Christmas catch-ups with old friends and relatives are a great way to stay in touch but they can also serve as a way to check on health and wellbeing, according to Queensland aged care provider Ozcare.
Ozcare have identified key signs an older person may need support as Christmas brings people together for another year.
Ozcare’s Dementia Services State Coordinator Karen Constant said aged care providers received the most calls for assistance at Christmas as annual catch-ups showed that some loved ones had declined in the past year.
So look out for some clues that indicate changes in ability for the person
- What is the person eating and drinking – is there food in the fridge and cupboards; are these nearly empty or packed with spoiled food? What fluid is the person consuming? Check out if they are drinking enough water.
- Has the person’s appearance changed? Or is the house uncharacteristically looking a little dishevelled? Does the shower and laundry look as though it is being used?
- Is the person still involved in their old hobbies for example reading, gardening, playing cards, going out with friends or have they become socially isolated?
- Is the person still able to make themselves a cup of tea and can they put together a meal for themselves? This is always a simple sign if people can follow instructions, or if they still plan and organise their day-to-day needs. Look for mail piling up around the letterbox, missed appointments or complaints about lost items.
- Check out medications – are they being taken correctly and at the right time, are they being forgotten or is the dosage being doubled because the person is not sure if it has been taken or not?
Ms Constant says while noticing changes can be difficult, any conversations people have with loved ones about any perceived troubles need to be approached with care.

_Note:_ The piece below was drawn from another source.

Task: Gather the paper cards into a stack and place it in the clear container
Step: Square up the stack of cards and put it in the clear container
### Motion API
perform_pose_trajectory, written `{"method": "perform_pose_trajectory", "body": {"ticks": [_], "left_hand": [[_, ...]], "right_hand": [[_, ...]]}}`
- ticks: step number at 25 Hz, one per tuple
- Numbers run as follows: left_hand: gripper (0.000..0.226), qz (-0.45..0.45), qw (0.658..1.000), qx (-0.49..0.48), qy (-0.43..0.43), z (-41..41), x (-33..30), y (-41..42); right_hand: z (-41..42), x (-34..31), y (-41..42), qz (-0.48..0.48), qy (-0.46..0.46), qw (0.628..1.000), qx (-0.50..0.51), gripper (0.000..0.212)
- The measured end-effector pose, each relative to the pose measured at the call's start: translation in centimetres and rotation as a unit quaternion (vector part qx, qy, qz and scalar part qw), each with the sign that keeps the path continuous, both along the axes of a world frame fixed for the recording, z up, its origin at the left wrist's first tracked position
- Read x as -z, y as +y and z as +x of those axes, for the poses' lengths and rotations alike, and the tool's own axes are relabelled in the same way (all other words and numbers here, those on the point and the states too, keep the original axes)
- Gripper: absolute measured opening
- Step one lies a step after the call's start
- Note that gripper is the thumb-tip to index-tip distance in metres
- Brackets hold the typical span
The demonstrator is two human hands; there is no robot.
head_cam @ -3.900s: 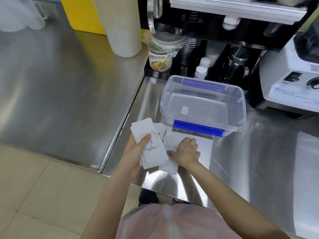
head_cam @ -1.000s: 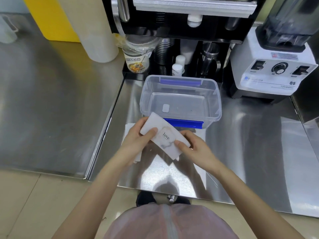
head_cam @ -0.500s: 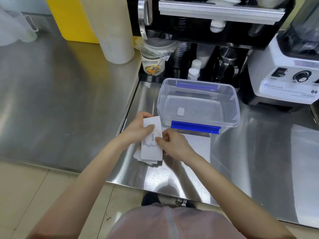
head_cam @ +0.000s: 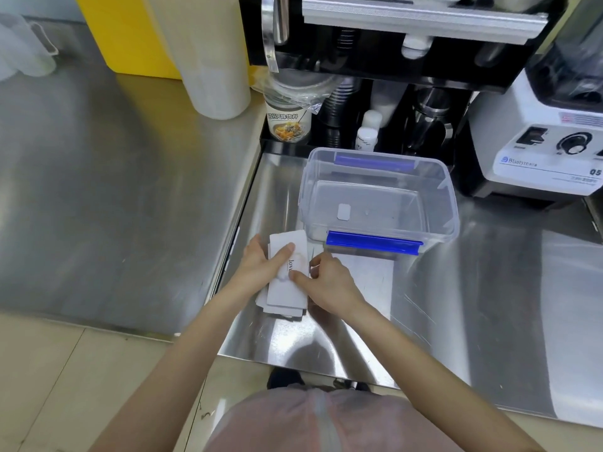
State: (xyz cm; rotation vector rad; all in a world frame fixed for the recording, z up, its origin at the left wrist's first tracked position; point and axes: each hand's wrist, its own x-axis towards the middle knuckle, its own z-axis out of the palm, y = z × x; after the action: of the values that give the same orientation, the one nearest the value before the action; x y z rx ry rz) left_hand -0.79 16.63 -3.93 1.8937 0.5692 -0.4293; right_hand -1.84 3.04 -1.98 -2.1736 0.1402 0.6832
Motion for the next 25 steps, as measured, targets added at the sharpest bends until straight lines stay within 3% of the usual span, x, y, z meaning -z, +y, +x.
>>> {"method": "perform_pose_trajectory", "body": {"ticks": [6, 9, 17, 21, 25], "left_hand": [[0.01, -0.184, 0.98, -0.005, 0.077, -0.5, -1.0, 0.1], [0.022, -0.207, 0.975, -0.017, 0.079, -0.9, -1.3, 0.1], [0.065, -0.218, 0.968, -0.116, 0.048, -2.2, -0.9, -0.9], [0.052, -0.235, 0.965, -0.115, 0.023, -3.4, -1.3, -1.6], [0.027, -0.345, 0.923, -0.168, -0.033, -3.9, -2.0, -3.2]], "right_hand": [[0.6, 0.1, -0.4, 0.165, 0.137, 0.971, 0.103, 0.039], [0.3, 0.5, -0.6, 0.206, 0.153, 0.96, 0.113, 0.047], [-0.8, 0.3, -1.8, 0.262, 0.125, 0.955, 0.059, 0.042], [-1.3, -0.1, -2.5, 0.251, 0.116, 0.96, 0.042, 0.048], [-1.8, -0.1, -4.0, 0.272, 0.112, 0.949, 0.116, 0.069]]}}
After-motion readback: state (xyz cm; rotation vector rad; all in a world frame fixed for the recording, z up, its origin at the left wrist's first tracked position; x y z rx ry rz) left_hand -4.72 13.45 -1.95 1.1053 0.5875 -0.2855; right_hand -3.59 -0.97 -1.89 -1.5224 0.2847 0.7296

“You need to enjoy Christmas first and subtly keep an eye out for changes. Enjoy your loved one’s stories and company, respect their right for choice and independence – but don’t take a ‘big brother’ attitude in which you’re seen to be watching every move. This will only get the person off side,” Ms Constant said.
“The idea would be not to use negative statements like “Look how dirty this laundry is. Haven’t you been cleaning it? Are you still showering? You are not using your medication correctly,” she said.
“A better approach would be just to sit down with them on the couch and ask about how their day normally goes.
“If you are concerned, you may be able to touch base with their GP in consultation with the person. A GP will not be able to divulge any personal information, but you may visit the GP and express your concerns. You need to be open and honest. It could be just a matter of getting some sort of small service started.
“If you need to find out more or are just simply worried you can talk to Ozcare.”
Ms Constant said Christmas was a great chance to bridge the isolation in families and communities brought about by busy family lives and a growing use of technology.
“Families are busy and it is a different world for an older person. Older people have a great deal of knowledge and skill and can be teachers and we can learn an enormous amount from them – we as a society need to know how to promote that,” she said.